(Records from a dataset)
-------------------------

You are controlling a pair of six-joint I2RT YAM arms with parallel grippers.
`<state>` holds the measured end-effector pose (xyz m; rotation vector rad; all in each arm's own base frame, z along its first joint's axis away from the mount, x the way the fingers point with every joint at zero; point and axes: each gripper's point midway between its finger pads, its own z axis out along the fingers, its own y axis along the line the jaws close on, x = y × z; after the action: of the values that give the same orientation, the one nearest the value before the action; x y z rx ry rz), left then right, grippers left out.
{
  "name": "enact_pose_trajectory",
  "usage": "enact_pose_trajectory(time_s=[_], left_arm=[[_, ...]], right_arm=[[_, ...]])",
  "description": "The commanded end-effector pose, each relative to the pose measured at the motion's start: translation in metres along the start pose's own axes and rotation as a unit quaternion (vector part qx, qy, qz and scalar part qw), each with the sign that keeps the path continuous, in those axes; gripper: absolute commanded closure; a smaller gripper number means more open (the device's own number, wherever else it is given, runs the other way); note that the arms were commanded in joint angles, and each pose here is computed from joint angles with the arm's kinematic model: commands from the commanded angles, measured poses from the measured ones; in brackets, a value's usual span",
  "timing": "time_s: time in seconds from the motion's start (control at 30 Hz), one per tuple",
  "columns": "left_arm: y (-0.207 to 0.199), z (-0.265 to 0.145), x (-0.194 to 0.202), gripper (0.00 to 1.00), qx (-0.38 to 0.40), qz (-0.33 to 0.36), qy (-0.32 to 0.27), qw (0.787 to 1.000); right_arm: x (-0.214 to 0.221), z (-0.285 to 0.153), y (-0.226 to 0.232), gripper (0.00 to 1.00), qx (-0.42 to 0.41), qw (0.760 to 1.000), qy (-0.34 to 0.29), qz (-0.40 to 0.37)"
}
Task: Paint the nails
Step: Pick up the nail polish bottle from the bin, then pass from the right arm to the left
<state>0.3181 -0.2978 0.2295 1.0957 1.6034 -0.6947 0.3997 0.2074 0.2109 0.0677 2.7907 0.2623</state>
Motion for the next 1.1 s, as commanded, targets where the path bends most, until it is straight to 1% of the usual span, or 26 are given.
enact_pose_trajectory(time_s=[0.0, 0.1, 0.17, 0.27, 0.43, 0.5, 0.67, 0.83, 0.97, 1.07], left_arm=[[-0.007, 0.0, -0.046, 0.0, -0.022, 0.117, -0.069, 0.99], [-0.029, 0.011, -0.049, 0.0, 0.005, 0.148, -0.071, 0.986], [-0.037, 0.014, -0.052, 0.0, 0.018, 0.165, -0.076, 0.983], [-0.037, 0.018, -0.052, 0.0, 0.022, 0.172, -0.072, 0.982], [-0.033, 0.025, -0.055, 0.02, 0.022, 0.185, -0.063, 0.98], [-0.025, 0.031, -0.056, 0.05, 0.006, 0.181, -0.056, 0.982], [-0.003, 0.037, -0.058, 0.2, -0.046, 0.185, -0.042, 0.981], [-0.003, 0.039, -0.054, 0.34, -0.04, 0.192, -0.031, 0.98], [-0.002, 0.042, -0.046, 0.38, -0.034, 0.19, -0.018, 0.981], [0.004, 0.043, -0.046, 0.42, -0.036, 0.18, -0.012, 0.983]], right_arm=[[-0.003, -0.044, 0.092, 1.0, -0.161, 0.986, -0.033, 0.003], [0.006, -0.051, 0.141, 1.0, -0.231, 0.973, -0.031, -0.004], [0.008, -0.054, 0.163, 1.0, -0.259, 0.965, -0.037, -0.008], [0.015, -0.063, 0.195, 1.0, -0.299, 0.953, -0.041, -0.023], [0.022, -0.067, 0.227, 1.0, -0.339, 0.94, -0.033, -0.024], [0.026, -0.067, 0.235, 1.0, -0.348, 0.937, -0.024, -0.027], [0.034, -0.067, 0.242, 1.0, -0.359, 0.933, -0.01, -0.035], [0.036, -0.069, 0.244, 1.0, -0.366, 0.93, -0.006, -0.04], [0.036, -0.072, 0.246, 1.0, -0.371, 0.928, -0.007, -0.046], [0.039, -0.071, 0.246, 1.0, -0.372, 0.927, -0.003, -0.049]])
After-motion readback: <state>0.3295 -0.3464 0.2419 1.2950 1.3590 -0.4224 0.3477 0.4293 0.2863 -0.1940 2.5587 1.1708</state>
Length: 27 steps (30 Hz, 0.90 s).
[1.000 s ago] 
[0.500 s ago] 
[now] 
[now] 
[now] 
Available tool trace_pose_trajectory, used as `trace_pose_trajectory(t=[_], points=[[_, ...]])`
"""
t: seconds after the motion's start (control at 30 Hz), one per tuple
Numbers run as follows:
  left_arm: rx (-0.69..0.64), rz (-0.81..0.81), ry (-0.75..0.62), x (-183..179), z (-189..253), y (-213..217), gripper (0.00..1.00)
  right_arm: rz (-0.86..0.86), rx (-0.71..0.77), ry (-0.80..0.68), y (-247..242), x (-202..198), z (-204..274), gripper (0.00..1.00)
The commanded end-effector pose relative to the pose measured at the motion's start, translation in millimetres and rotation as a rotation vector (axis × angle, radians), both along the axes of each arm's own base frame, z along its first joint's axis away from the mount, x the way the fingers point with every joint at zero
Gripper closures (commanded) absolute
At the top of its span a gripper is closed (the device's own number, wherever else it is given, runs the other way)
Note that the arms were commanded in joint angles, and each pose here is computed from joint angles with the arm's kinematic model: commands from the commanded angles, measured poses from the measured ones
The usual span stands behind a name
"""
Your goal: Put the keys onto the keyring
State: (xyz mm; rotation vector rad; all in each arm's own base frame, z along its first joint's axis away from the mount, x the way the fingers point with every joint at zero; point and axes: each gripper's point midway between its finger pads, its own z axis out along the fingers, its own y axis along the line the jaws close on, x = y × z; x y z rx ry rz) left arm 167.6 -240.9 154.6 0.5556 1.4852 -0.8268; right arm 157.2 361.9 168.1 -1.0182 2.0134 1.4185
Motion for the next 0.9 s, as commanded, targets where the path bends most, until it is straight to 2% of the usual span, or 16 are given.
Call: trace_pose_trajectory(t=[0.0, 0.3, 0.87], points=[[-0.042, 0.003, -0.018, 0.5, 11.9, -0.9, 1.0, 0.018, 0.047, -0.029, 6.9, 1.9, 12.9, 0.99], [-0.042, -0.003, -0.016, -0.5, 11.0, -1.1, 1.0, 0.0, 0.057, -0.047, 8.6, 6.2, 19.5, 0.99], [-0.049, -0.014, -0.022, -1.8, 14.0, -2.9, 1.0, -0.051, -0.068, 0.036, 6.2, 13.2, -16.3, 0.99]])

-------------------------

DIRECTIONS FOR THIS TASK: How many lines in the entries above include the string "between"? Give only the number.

RESPONSE TO THE EXERCISE: 2